Data items
= = = =

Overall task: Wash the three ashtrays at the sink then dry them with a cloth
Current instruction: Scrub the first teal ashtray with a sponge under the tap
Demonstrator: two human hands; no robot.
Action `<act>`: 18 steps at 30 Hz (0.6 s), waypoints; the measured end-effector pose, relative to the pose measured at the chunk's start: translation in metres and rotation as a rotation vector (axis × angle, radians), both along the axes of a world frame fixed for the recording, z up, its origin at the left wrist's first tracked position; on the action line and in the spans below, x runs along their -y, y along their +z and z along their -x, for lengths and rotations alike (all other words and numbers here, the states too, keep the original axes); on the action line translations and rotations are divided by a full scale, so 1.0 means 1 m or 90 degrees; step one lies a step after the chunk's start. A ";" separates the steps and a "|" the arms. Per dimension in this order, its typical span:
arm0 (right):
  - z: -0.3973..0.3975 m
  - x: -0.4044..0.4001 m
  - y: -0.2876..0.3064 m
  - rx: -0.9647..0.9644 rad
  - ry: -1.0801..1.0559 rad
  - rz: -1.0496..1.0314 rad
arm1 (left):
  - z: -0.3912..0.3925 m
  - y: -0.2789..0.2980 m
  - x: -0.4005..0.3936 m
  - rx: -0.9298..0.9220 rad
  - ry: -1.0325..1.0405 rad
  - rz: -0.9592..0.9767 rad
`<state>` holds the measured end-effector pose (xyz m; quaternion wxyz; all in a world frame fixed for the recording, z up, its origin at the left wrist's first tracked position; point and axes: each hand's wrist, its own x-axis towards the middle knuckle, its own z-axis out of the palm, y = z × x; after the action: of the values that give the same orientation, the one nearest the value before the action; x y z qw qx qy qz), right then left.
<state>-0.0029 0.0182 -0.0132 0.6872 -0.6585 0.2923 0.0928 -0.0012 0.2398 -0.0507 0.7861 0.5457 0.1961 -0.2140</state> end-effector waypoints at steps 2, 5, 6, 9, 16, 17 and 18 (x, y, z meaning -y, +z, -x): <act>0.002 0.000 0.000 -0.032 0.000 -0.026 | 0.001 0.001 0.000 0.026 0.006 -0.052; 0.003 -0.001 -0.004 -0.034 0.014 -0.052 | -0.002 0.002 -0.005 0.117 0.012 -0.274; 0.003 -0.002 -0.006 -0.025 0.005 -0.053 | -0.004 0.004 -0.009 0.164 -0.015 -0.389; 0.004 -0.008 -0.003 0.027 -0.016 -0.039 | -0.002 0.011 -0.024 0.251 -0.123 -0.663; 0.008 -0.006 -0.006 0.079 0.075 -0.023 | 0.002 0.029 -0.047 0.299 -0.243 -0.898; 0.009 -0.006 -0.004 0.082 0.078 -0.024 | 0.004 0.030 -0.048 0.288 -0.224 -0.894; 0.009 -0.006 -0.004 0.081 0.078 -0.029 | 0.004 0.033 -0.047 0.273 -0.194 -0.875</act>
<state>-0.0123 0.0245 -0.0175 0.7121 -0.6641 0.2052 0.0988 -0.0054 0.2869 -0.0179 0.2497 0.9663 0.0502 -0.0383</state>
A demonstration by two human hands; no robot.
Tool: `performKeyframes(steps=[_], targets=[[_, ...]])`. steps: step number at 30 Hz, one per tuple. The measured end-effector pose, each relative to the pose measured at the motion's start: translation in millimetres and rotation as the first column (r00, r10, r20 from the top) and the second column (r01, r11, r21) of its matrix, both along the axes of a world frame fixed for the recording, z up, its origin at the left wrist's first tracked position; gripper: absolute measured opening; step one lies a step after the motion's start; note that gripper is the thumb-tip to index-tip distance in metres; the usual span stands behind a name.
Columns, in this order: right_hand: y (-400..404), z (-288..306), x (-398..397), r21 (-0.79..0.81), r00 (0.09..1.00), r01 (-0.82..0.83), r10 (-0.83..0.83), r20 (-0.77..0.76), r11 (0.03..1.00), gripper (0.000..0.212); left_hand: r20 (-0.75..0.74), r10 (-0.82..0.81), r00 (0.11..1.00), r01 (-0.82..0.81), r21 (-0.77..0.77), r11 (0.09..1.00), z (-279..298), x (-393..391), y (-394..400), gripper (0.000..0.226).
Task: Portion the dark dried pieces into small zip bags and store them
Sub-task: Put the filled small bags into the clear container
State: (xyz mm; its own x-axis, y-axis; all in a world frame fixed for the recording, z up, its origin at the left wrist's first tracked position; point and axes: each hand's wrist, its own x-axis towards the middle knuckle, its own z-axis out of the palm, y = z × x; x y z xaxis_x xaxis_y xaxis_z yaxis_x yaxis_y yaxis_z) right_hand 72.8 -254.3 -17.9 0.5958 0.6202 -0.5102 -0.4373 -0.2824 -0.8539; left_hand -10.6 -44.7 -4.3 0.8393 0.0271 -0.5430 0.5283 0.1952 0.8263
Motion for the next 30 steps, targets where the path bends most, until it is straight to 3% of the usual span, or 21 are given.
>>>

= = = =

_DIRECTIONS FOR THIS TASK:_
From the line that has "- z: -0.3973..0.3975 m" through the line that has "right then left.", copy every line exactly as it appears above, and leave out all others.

_TASK RESPONSE:_
  - z: -0.3973..0.3975 m
  - x: -0.4044..0.4001 m
  - y: -0.2876..0.3064 m
  - rx: -0.9647..0.9644 rad
  - ry: -1.0801..1.0559 rad
  - rz: -1.0496..1.0314 rad
arm1 (left):
  - z: -0.3912..0.3925 m
  - y: -0.2789..0.2980 m
  - x: -0.4005..0.3936 m
  - rx: -0.9298..0.9220 rad
  - ry: -1.0325..1.0405 rad
  - rz: -0.9592..0.9767 rad
`<state>` holds the measured end-effector pose (xyz m; quaternion wxyz; all in a world frame fixed for the recording, z up, its origin at the left wrist's first tracked position; point and axes: each hand's wrist, its own x-axis towards the middle knuckle, its own z-axis out of the palm, y = z × x; after the action: of the values that give the same orientation, the one nearest the value before the action; x y z qw qx qy qz), right then left.

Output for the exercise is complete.